Source data
----------

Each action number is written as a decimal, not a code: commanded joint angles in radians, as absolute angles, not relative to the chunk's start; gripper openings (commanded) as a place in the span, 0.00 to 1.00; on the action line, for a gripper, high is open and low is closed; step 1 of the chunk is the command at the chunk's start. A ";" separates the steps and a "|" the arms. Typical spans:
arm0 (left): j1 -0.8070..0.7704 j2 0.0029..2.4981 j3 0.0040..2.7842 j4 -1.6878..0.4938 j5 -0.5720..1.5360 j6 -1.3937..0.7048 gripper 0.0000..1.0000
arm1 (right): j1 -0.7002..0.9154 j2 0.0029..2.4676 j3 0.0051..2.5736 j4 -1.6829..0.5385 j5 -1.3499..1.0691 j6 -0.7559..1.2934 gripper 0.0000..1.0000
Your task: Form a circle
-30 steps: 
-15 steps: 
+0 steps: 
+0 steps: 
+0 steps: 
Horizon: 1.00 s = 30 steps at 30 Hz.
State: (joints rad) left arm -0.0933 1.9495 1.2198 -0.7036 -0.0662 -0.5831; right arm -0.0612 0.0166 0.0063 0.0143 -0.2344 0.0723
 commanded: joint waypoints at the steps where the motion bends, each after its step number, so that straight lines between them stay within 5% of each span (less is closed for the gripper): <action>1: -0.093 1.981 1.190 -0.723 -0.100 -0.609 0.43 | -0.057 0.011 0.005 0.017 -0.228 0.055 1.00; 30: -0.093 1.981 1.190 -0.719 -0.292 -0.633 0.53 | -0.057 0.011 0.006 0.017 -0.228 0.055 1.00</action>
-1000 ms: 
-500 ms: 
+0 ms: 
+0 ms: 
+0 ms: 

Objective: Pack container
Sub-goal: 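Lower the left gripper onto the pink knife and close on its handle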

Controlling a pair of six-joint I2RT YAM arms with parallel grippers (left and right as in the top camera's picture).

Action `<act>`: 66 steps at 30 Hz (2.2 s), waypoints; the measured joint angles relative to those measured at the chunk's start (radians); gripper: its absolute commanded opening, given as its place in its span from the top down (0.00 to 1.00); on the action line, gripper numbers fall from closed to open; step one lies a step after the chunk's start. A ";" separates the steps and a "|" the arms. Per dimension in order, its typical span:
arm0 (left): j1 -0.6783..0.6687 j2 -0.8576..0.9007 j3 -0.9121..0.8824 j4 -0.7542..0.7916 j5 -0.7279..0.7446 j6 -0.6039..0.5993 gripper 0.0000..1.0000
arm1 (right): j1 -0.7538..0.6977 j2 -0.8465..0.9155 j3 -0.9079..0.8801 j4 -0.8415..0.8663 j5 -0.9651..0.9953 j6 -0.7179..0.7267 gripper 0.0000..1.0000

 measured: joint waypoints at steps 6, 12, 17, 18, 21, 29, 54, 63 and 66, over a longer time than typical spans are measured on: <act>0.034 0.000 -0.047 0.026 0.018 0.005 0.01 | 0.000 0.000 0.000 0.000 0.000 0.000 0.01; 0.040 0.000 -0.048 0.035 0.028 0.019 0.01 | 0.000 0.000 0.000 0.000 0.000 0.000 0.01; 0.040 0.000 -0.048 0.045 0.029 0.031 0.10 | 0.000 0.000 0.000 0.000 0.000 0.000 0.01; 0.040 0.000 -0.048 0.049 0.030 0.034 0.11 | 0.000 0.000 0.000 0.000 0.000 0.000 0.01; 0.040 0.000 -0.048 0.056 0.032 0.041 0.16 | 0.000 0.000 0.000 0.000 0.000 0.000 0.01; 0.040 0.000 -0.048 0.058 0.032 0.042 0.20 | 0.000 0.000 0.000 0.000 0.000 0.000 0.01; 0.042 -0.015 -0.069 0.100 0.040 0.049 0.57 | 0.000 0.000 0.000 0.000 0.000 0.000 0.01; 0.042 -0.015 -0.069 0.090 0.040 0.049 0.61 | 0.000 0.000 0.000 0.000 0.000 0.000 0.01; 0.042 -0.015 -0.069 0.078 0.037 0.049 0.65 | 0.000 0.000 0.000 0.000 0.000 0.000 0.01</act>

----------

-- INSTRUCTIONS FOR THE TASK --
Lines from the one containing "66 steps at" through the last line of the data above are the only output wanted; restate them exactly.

-- ANSWER BOX --
Action `<act>`: 66 steps at 30 Hz (2.2 s), waypoints; the measured joint angles relative to those measured at the chunk's start (radians); gripper: its absolute commanded opening, given as its place in its span from the top down (0.00 to 1.00); on the action line, gripper numbers fall from closed to open; step one lies a step after the chunk's start. A ";" separates the steps and a "|" the arms. Per dimension in order, its typical span:
arm0 (left): j1 -0.6783..0.6687 j2 -0.8576..0.9007 j3 -0.9121..0.8824 j4 -0.7542..0.7916 j5 -0.7279..0.7446 j6 -0.6039..0.5993 gripper 0.0000..1.0000
arm1 (right): j1 -0.7538..0.6977 j2 -0.8465..0.9155 j3 -0.9079..0.8801 j4 -0.8415..0.8663 j5 -0.9651..0.9953 j6 -0.7179..0.7267 gripper 0.0000..1.0000

 measured: joint waypoints at steps 6, 12, 17, 18, 21, 29, 54, 63 and 66, over a longer time than typical spans are measured on: <act>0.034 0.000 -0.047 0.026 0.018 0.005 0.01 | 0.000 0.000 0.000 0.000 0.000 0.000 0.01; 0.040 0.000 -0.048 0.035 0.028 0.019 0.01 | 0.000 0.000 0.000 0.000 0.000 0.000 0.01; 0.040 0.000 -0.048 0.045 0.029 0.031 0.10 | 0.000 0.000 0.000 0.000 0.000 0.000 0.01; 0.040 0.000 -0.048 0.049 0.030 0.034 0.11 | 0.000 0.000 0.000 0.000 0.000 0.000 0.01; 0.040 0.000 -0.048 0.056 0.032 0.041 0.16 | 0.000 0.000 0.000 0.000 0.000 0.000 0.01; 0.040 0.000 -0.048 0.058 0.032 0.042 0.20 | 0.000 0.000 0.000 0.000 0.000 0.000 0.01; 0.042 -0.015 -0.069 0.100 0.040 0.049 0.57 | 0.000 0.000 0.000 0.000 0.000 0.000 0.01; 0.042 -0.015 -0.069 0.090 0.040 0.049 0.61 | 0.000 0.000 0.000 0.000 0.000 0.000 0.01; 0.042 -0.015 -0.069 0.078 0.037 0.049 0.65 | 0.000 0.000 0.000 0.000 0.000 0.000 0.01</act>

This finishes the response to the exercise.